2020-10-31T01:15:29.140Z


Endemic violence has been compounded by growing anguish over the pandemic, racism and a political climate elevated to maximum tension


Police confront protesters in Philadelphia.JESSICA GRIFFIN / Staff Photographer / AP

Saint Louis, Missouri, 12.50am: Police kill man in scuffle during arrest for possession of marijuana.

Toledo, Ohio, 1.30 am: A man is killed in a bar by a bullet shot after an argument over a drink that, in his opinion, was poorly prepared.

Hillsborough, North Carolina, 2:03 am: A man gets shot in the face by his best friend.

Every day, on average, 313 people in the United States are shot by firearms.

One hundred and three of them will die.

Ninety-five will have been shot by someone with the intent to kill but will survive their injuries.

Thirty-seven will be killed in cold blood.

Sixty-three will commit suicide with a firearm.

Ten will try to end his life with a gun but they will survive.

A person will die because they will be in the wrong place at the wrong time when a bullet crosses their path.

One will die for what is called "a legal intervention", the one that happens when the one who shoots is the police or another law enforcement force ... Four will suffer the previous experience but will live to tell about it ... The data belongs to the CDC, the Center for Disease Control, which only has some figures, not all, updated until 2018. There is no specific national registry on this social scourge.

Firearm suicides are often left out of the news and even out of the police database.

But the plague exists.

Walker Wallace, 27, African American, was shot dead Monday by police on a bad Philadelphia street while erratically waving a knife in his hand.

People watching and filming the event shouted at law enforcement officers that Wallace had impaired mental abilities.

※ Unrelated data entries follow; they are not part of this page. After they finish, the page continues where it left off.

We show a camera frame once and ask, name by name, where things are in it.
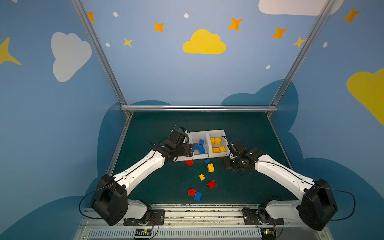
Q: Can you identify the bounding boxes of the red brick top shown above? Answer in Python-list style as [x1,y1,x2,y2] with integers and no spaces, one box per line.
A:
[186,160,194,166]

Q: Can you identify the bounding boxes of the red brick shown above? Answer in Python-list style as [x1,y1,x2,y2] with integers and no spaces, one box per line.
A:
[186,160,194,166]
[207,181,217,189]
[188,189,197,196]

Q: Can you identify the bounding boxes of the red brick bottom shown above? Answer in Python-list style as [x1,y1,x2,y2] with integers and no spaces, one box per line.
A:
[188,189,197,196]

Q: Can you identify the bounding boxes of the blue brick bottom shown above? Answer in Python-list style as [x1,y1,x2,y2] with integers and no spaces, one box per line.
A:
[194,192,202,202]

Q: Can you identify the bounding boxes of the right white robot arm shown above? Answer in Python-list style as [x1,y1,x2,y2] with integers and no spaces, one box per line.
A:
[223,141,338,231]

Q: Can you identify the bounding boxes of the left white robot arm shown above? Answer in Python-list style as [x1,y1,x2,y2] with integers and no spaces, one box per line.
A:
[91,128,195,226]

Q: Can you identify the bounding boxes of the white left bin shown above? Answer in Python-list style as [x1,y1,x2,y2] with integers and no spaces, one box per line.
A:
[172,133,195,162]

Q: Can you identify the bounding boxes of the white bin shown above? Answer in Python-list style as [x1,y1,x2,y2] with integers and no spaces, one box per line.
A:
[208,130,230,158]
[189,131,210,160]
[172,133,195,162]

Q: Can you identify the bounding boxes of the white middle bin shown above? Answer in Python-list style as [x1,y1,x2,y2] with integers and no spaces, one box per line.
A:
[189,131,210,160]

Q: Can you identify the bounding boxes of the white right bin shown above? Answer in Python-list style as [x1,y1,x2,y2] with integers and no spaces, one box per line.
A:
[208,130,230,158]

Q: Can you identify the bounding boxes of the right controller board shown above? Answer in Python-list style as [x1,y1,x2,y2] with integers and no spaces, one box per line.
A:
[261,228,277,240]

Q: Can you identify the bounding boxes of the controller board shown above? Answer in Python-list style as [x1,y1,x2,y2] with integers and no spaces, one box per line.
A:
[133,229,156,240]
[261,228,277,240]

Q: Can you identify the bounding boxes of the left controller board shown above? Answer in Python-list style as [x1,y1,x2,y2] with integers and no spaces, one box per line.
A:
[133,229,156,240]

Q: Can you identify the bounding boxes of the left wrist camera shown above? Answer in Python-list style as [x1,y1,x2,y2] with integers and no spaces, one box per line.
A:
[178,127,188,134]

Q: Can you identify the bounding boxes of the horizontal aluminium frame bar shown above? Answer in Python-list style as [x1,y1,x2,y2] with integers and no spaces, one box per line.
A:
[121,105,278,112]

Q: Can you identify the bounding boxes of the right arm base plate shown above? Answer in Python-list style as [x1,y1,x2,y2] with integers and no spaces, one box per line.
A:
[242,208,284,225]

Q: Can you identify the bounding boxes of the right aluminium frame post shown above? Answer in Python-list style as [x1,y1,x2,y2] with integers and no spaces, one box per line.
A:
[267,0,336,118]

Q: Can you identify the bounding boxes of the aluminium frame post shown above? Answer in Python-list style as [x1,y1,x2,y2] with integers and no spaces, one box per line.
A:
[71,0,127,106]
[267,0,336,118]

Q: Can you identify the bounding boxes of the aluminium rail base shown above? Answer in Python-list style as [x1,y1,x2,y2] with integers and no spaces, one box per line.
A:
[74,204,333,240]

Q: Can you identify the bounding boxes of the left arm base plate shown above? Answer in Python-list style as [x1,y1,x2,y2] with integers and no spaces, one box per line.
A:
[124,209,165,226]

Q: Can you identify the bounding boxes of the left aluminium frame post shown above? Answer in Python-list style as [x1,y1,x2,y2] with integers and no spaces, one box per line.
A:
[71,0,127,106]

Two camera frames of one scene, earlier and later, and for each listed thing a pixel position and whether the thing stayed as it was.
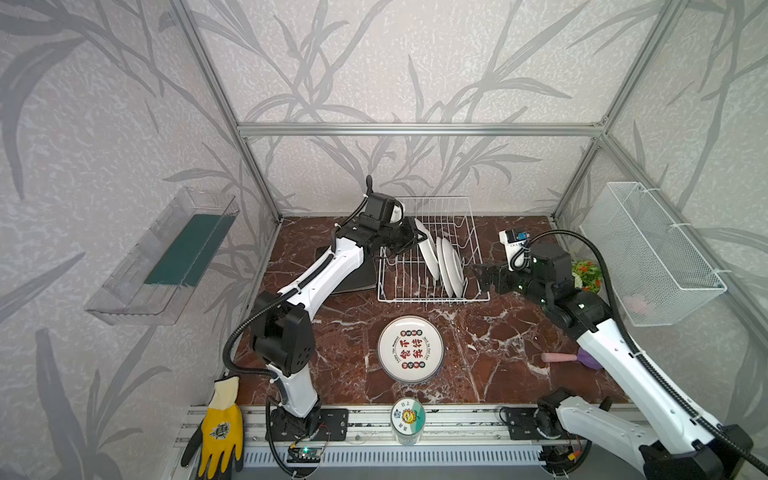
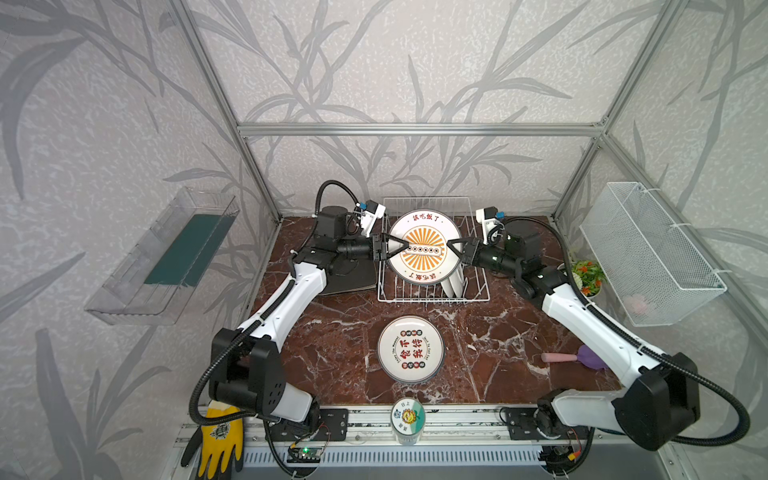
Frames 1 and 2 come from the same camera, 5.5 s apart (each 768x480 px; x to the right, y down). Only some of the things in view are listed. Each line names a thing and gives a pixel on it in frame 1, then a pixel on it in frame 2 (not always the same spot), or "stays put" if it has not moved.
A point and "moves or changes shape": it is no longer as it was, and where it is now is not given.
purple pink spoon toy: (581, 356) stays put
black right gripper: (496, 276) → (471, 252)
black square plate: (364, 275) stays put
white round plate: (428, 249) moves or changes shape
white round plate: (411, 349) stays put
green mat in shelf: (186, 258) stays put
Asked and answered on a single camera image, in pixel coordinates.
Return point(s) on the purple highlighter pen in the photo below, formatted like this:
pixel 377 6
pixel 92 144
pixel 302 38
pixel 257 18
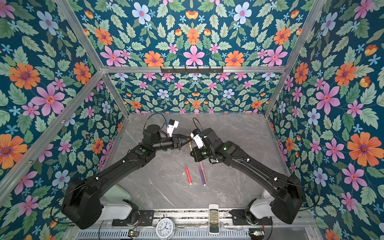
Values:
pixel 202 177

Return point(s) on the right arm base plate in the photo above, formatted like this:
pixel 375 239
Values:
pixel 241 217

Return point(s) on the beige capybara pen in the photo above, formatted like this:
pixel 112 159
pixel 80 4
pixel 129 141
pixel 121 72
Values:
pixel 190 142

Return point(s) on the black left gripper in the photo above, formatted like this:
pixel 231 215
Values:
pixel 176 140

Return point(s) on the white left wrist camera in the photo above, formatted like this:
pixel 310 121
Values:
pixel 171 126

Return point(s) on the white analog clock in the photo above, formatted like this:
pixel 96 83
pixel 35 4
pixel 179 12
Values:
pixel 165 229

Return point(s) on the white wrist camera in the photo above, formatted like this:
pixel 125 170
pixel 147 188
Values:
pixel 198 140
pixel 171 126

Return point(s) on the black hook rail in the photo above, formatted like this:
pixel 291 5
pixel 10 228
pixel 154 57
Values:
pixel 191 70

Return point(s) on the white remote control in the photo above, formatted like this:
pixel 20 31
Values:
pixel 214 219

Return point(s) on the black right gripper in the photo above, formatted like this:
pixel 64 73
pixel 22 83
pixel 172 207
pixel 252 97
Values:
pixel 195 152

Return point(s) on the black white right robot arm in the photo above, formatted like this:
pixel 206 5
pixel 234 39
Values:
pixel 284 194

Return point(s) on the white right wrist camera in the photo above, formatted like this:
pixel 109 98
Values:
pixel 198 140

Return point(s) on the pale green sponge block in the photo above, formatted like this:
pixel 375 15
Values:
pixel 117 194

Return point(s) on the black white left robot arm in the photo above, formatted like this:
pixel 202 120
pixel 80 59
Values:
pixel 82 203

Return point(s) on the lilac cap beige pen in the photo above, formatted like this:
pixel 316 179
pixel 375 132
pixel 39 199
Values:
pixel 202 167

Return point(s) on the pink highlighter pen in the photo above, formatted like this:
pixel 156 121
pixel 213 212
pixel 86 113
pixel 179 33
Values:
pixel 188 175

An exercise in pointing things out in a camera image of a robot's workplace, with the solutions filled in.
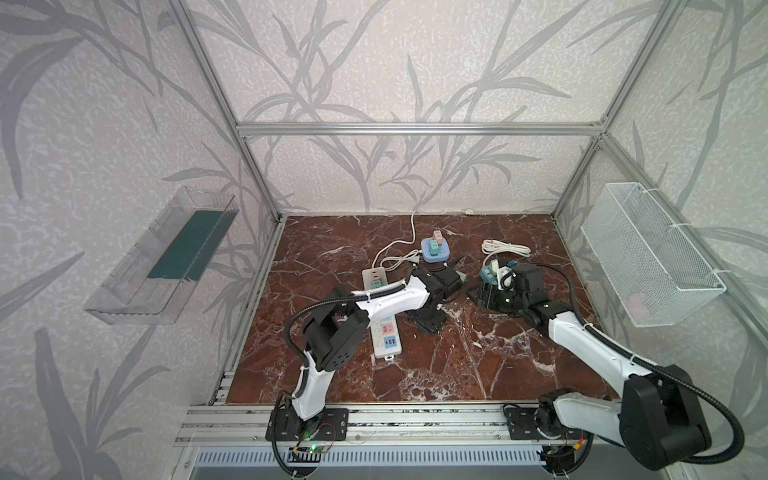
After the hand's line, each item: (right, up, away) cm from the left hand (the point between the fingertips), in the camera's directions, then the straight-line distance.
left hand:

The warnings were of little use, a policeman gave the order to shoot.

Up to 14 bullets hit the body of the young man, who died from his wounds shortly after in the hospital.

Once again in this year 2020, the streets of a city in the United States caught fire, protests and looting experienced.

The damage is still visible on Aramingo Avenue.

And on 52nd street at the height of the commercial corridor.

And on 55th Street with Pine.

More police patrols than usual keep order during the day.

As night falls they prepare to uphold the law in West Philadelphia.

The heavy rain has failed to erase the traces of several days of unrest.

Nor has it cleared the bad spirits of the people.

"They are killing us, but not even the dogs are treated like that," says angrily Kenisha Jones, who has attended the press conference that the Wallace family offered this Thursday outside the Philadelphia city hall.

Wallace's mother, Kathy Brant, listens to questions from reporters about whether the video showing her son's death will be released.

Brant can't keep up his spirits, can't keep up his tears, and has to leave the podium for a few minutes.

"Everyone has the right to life whatever their skin color," says the dead young man's father, to whom he gave his same name, Walter.

"I want justice for my son."

On Wednesday, two days after Wallace's death at the hands of the police, his wife, Dominique, gave birth to a baby girl named Ashonna Winter Wallace.

The baby was Wallace's ninth child.

The United States is a tinderbox with nearly 400 million weapons in the hands of a population that does not reach 330 million.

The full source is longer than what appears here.